JURNALSUKABUMI.COM – Jelang kontestasi Pilpres 2024, sejumlah partai koalisi Indonesia maju telah menggelar rapat koordinasi untuk pembentukan Tim Kampanye Daerah (TKD), salah satunya dari calon presiden dan calon wakil presiden dari pasangan Prabowo – Gibran.
Unsur partai politik yang tergabung Koalisi Indonesia Maju, terdiri Partai Gerindra, Golkar, PAN, Demokrat, PSI, PBB, Garuda dan Partai Gelora, telah menunjuk Ketua DPC Partai Gerindra Kabupaten Sukabumi, Yudha Sukmagara sebagai Ketua Tim Kampanye Daerah Prabowo-Gibran di wilayah Kabupaten Sukabumi pada Pilpres 2024.
“Hari ini, TKD Prabowo Gibran di Kabupaten Sukabumi berhasil terbentuk setelah selesai rapat koordinasi dan pembentukan tim. Dalam rapat tersebut, telah ditetapkan Ketua TKD yaitu saya sendiri. Sementara itu, sekretarisnya dijabat oleh Ketua Harian Partai Golkar, Pak Deni Gunawan, dan bendaharanya adalah Ketua Partai Demokrat, Pak Iman Adi Nugraha,” kata Yudha usai melakukan rapat koordinasi untuk pembentukan TKD Koalisi Indonesia Maju untuk kemenangan Prabowo – Gibran di Hotel Santika Kota Sukabumi pada Rabu (22/11/2023).

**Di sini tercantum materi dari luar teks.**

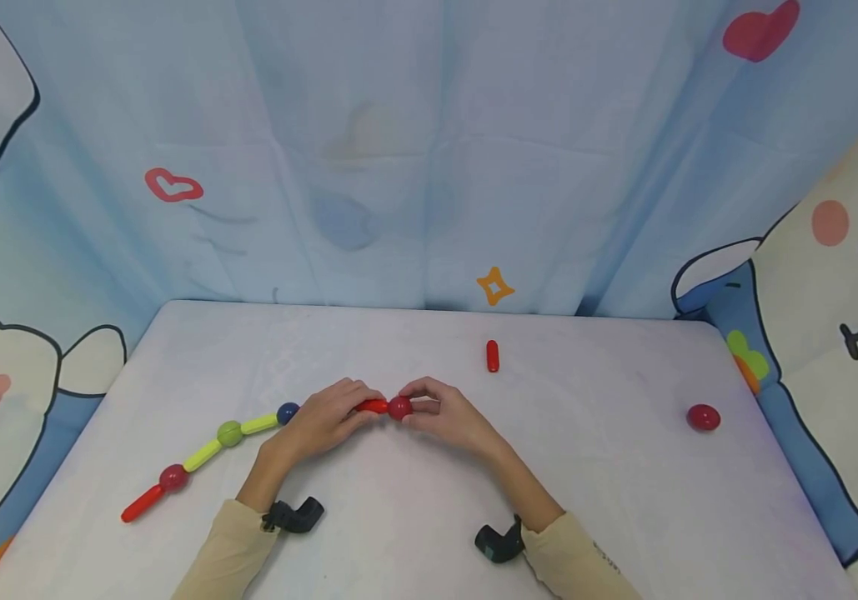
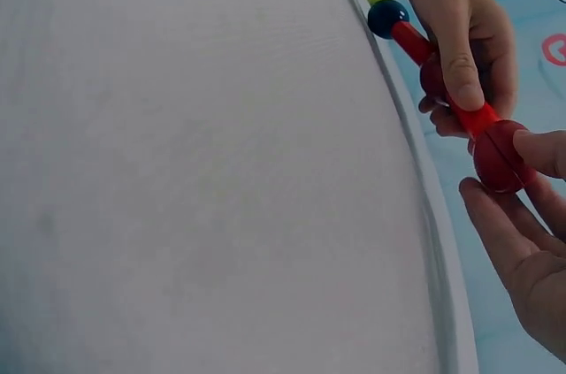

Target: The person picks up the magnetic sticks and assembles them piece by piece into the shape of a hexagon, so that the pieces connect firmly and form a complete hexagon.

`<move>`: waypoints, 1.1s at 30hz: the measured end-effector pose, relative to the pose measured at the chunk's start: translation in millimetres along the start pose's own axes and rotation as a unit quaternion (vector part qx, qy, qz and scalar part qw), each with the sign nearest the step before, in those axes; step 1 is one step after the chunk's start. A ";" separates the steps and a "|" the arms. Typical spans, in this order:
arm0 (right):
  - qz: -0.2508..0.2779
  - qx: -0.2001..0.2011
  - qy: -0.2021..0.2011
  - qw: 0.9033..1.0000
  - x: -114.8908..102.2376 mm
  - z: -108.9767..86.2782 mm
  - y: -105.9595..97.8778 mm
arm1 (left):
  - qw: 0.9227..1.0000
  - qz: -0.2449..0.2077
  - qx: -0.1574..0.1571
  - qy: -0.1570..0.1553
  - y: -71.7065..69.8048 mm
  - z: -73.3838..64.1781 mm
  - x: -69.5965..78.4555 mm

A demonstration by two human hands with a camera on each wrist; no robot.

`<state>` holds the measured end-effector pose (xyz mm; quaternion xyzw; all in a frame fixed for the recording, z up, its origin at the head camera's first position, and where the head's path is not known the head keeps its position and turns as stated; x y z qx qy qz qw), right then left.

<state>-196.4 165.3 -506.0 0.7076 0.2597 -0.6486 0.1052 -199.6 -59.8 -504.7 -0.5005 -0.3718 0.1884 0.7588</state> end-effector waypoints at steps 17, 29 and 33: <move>-0.167 0.152 -0.021 0.974 -14.1 -13.3 -63.3 | 0.999 0.052 0.007 -0.006 -3.8 -1.3 0.3; -0.333 0.140 -0.011 0.932 -1.4 -16.2 -88.7 | 0.990 0.143 -0.013 -0.011 -4.7 -1.8 0.6; -0.372 0.118 0.000 0.921 0.2 -16.0 -86.9 | 0.989 0.146 -0.017 -0.017 -4.4 -2.1 0.5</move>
Point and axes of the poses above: each hand's wrist, its own z-axis towards the middle knuckle, its own y-axis out of the palm, x = y × z, the point moved 2 cm from there along z, towards the middle knuckle, and after that the axes turned 3 degrees about z, right-handed, at the moved point
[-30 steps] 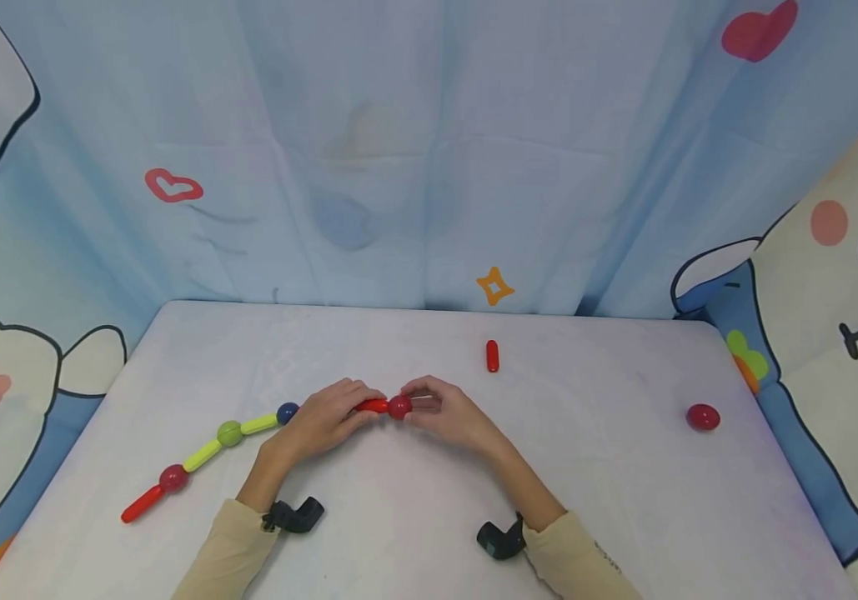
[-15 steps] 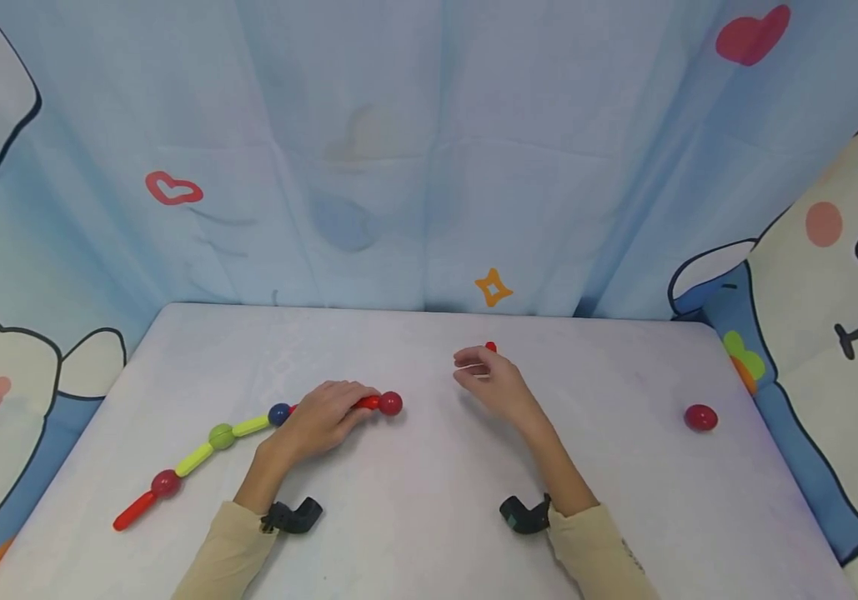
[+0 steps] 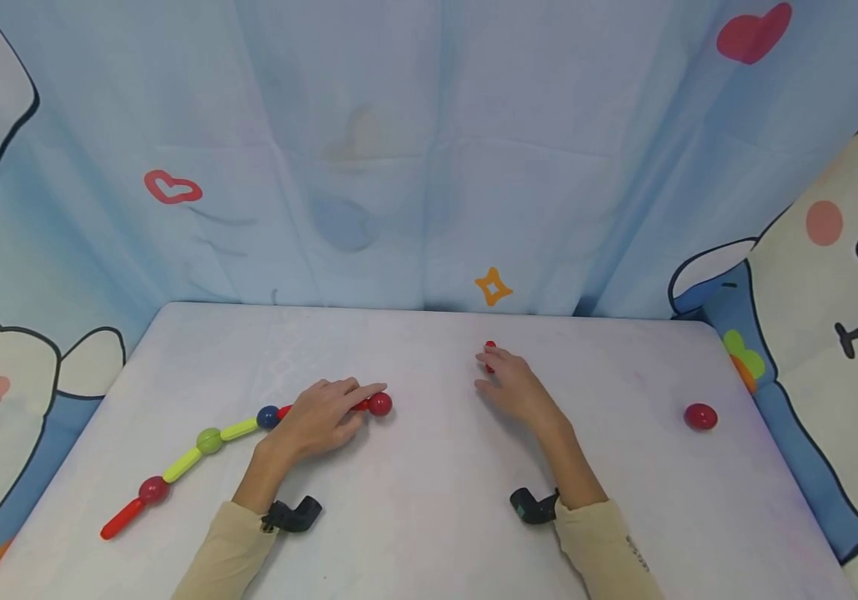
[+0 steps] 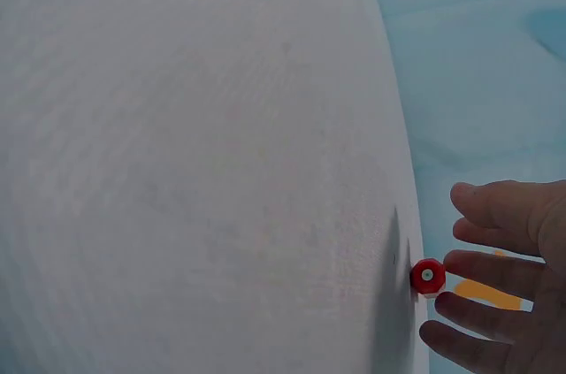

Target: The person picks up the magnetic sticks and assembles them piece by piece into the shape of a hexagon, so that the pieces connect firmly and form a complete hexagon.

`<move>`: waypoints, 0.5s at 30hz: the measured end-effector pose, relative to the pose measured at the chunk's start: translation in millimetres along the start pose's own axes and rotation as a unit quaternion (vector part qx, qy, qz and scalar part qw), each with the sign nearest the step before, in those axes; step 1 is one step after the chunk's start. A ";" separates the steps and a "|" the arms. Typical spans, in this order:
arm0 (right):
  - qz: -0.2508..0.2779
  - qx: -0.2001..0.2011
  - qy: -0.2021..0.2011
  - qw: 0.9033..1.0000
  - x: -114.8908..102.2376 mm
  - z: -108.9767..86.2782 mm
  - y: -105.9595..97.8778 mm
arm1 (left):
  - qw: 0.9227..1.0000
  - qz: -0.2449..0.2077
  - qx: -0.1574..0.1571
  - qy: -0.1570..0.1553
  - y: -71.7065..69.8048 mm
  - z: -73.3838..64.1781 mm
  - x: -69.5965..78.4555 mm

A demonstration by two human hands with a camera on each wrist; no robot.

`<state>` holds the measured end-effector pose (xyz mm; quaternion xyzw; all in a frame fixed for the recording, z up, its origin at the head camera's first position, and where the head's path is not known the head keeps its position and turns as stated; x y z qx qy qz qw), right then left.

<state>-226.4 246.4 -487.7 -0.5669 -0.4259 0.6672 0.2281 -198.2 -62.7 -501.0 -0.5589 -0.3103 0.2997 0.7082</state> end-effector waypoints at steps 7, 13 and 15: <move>-0.020 -0.007 0.028 0.999 -1.6 -1.4 1.7 | 1.000 -0.019 -0.007 0.000 1.2 0.2 -0.5; -0.025 0.004 0.038 0.999 -0.6 -1.5 0.1 | 1.000 -0.022 -0.003 0.004 1.7 1.1 -1.4; -0.028 0.009 0.037 0.999 -0.4 -1.3 -0.2 | 1.000 -0.021 -0.005 0.004 1.8 1.4 -1.1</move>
Point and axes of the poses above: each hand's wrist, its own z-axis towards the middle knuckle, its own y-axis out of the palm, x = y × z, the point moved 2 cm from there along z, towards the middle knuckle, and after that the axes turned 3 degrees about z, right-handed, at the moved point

Yudha mengatakan, TKD tersebut saat ini tengah mempercepat pembentukan struktur ke bawah dan ke atas. “Pembina tim adalah Pak Marwan Hamami, yang juga menjabat sebagai Ketua Partai Golkar Kabupaten Sukabumi. Nantinya, ketua-ketua partai serta tokoh masyarakat juga akan terlibat dalam struktur TKD ini,” jelasnya.
Dia mengatakan, pada 24 November 2023 nanti, sambung Yudha, TKD Koalisi Indonesia Maju Prabowo-Gibran di Kabupaten Sukabumi ini, akan mendaftarkan diri sebagai tim kampanye resmi di KPU. Tim ini bertujuan untuk memenangkan pasangan Prabowo sebagai Presiden RI dan Gibran sebagai Wakil Presiden RI di daerah tersebut.
Dalam rapat koordinasi ini, semua ketua partai koalisi yang terlibat, baik partai parlemen maupun partai non parlemen, menyampaikan optimisme bahwa Kabupaten Sukabumi dapat memenangkan Prabowo Gibran, untuk memimpin bangsa dan negara ini.
“Tim kampanye ini juga akan segera mengambil langkah-langkah strategis untuk mencapai tujuan tersebut dengan menargetkan kemenangan sebesar 70 persen. Ini mengacu pada hasil Pemilu 2019,” tuturnya.